14. The system of claim 9, wherein the sets of metric further comprise sets of metrics associated with an object of the data center.

15. The system of claim 9, wherein the sets of metric further comprise attributes generated by objects of the data center.

16. The system of claim 9 further comprising:

calculating a first data-to-dynamic-threshold relation for a set of metric data over the period of time;

calculating a second data-to-dynamic-threshold relation for the set of metric data over a current period of time;

calculating an alteration degree as the absolute value of the different between the first and second data-to-dynamic-threshold relations; and

when the alteration degree is greater than an alteration threshold, the set of metric data is identify as having changed with respect to normalcy bounds.

17. A non-transitory computer-readable medium encoded with machine-readable instructions that implement a method carried out by one or more processors of a computer system to perform the operations of

collecting sets of metric data generated in a data center over a period of time;

categorizing each set of metric data as being of high importance, medium importance, or low importance; and

calculating a rank of each set of high importance and medium importance metric data.

18. The medium of claim 17, wherein categorizing each set of metric data further comprises:

for each set of metric data, calculating a mean value of a set of metric data over a period of time; calculating a standard deviation of the set of metric data over the period of time based on the mean value of the set of metric data; when the standard deviation is below a low-variability threshold, categorizing the set of metric data as a low-importance metric.

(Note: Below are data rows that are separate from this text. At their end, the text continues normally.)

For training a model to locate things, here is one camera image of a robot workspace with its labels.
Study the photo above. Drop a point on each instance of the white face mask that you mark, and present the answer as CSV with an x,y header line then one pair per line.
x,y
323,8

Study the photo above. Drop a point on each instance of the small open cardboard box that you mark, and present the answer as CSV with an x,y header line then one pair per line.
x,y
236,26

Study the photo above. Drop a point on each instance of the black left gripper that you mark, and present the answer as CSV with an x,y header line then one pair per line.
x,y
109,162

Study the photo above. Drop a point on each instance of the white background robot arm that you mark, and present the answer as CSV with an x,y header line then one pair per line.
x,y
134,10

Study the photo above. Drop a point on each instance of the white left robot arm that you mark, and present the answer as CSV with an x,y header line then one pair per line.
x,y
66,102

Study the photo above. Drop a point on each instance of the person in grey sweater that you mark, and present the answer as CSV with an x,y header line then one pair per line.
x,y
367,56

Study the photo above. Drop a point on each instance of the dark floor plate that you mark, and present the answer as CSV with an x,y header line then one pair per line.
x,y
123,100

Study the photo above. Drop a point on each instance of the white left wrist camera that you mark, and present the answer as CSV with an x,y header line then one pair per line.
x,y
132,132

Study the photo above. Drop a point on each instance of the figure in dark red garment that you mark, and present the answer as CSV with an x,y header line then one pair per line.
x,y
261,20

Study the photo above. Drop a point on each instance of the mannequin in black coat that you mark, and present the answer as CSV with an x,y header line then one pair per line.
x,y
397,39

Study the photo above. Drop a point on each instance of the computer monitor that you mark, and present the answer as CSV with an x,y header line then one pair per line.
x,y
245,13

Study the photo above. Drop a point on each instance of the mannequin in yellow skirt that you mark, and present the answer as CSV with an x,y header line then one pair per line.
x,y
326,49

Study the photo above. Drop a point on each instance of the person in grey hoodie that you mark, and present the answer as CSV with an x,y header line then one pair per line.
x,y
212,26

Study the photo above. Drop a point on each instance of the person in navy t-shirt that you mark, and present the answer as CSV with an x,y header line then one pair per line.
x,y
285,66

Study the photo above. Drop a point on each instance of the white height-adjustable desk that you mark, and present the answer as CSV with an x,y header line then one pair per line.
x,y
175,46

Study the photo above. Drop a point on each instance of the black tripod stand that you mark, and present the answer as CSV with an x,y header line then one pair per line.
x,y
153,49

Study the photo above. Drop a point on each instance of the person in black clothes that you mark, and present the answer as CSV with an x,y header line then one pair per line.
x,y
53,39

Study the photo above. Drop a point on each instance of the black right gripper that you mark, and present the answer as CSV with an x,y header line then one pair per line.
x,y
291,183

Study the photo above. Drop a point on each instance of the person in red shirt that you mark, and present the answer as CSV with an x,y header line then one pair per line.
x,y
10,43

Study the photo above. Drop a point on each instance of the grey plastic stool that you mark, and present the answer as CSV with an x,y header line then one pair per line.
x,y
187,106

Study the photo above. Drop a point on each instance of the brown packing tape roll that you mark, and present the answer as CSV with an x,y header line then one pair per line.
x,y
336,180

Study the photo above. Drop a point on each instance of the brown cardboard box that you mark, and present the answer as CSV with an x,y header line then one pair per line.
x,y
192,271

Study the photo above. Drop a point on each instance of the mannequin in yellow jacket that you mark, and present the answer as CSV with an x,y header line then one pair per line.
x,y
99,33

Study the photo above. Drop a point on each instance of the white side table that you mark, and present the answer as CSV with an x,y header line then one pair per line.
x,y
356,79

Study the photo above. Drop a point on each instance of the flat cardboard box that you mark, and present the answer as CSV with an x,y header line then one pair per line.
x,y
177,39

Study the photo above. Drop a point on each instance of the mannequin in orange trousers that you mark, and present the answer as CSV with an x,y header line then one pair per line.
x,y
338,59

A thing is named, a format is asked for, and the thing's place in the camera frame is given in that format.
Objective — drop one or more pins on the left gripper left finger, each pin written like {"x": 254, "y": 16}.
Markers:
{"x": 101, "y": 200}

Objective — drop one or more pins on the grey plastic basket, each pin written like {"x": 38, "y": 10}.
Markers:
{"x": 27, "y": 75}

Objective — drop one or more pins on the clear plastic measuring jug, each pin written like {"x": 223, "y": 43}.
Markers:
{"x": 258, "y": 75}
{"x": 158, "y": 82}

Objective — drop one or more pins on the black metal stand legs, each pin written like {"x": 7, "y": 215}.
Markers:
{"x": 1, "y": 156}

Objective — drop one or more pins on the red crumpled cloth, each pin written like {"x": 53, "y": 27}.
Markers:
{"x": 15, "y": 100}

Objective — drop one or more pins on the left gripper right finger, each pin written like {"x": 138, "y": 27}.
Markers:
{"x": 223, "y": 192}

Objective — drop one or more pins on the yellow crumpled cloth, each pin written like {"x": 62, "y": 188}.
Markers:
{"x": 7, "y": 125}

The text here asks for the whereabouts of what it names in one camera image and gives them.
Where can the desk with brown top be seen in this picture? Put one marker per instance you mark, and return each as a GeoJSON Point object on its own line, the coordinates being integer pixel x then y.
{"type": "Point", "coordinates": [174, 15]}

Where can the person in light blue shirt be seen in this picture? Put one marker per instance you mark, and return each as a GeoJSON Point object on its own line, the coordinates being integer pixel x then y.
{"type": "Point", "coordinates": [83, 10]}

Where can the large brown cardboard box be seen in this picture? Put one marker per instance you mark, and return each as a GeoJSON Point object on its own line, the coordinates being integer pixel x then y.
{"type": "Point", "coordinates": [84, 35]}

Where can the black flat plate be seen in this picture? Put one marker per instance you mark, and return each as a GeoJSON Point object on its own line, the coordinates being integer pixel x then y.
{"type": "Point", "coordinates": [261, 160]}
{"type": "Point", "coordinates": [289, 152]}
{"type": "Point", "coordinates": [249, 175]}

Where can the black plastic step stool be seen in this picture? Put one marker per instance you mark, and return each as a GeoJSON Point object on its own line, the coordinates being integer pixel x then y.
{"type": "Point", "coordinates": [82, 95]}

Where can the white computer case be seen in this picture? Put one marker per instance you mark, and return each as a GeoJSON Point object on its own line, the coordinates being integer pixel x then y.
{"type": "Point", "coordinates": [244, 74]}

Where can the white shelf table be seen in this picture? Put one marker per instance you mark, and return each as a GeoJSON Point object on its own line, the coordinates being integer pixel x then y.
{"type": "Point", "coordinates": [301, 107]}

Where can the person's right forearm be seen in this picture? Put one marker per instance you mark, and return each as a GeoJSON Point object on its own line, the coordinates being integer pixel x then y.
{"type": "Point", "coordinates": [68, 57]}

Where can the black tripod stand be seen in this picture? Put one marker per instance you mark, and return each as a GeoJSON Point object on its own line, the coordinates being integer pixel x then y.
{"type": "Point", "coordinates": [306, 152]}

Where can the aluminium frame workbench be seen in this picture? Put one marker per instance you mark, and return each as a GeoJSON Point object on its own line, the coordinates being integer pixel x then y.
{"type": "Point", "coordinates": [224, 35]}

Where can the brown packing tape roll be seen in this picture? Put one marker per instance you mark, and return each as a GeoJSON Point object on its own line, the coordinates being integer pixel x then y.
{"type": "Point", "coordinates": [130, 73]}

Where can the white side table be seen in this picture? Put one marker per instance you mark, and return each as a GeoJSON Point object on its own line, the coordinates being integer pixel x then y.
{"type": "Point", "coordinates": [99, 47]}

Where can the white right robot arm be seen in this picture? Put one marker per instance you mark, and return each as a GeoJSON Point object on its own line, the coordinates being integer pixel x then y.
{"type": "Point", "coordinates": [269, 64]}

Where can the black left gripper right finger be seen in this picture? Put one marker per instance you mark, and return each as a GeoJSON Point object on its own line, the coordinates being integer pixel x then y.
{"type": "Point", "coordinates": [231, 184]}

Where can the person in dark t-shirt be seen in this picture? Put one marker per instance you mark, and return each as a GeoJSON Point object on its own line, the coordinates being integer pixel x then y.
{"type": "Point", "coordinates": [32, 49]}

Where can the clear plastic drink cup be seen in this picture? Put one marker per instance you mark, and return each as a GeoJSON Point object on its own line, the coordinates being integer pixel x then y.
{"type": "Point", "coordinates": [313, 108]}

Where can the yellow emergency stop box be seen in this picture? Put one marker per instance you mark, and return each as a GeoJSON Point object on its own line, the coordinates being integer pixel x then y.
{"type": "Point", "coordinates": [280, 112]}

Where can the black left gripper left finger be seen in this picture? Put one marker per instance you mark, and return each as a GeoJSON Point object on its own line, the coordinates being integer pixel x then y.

19. The medium of claim 17, wherein categorizing each set of metric data further comprises:

synchronizing time stamps of the sets of metric data;

calculating a correlation matrix of the sets of metric data;

calculating eigenvalues of the correlation matrix;

calculating numerical rank of the correlation matrix;

decomposing the correlation matrix into a Q-matrix and a diagonal R-matrix using QR decomposition;

determining magnitude of each diagonal element of the R-matrix;

determining largest magnitude diagonal matrix elements of the R-matrix based on the numerical rank of the correlation matrix; and

categorizing sets of metric data associated with the largest magnitude diagonal matrix elements as high importance sets of metric data.

20. The medium of claim 19 further comprising categorizing sets of metric data not associated with the largest magnitude diagonal matrix elements and having standard deviations greater than a low-variability threshold as medium importance sets of metric data.

21. The medium of claim 17, wherein calculating the rank of each set of high importance and medium importance metric data further comprises:

for each set of medium and high importance metric data, calculating a change score over the period of time; calculating an anomaly generation rate over the period of time; calculating an uncertainty over the period of time based on entropy; and calculating a rank as a function of the change score, anomaly generation rate, and the uncertainty;

ordering each high importance set of metric from highest rank to lower rank; and

ordering each medium importance set of metric from highest rank to lower rank.

22. The medium of claim 17, wherein the sets of metric further comprise sets of metrics associated with an object of the data center.

23. The medium of claim 17, wherein the sets of metric further comprise attributes generated by objects of the data center.

24. The medium of claim 17 further comprising:

calculating a first data-to-dynamic-threshold relation for a set of metric data over the period of time;

calculating a second data-to-dynamic-threshold relation for the set of metric data over a current period of time;

calculating an alteration degree as the absolute value of the different between the first and second data-to-dynamic-threshold relations; and

when the alteration degree is greater than an alteration threshold, the set of metric data is identify as having changed with respect to normalcy bounds.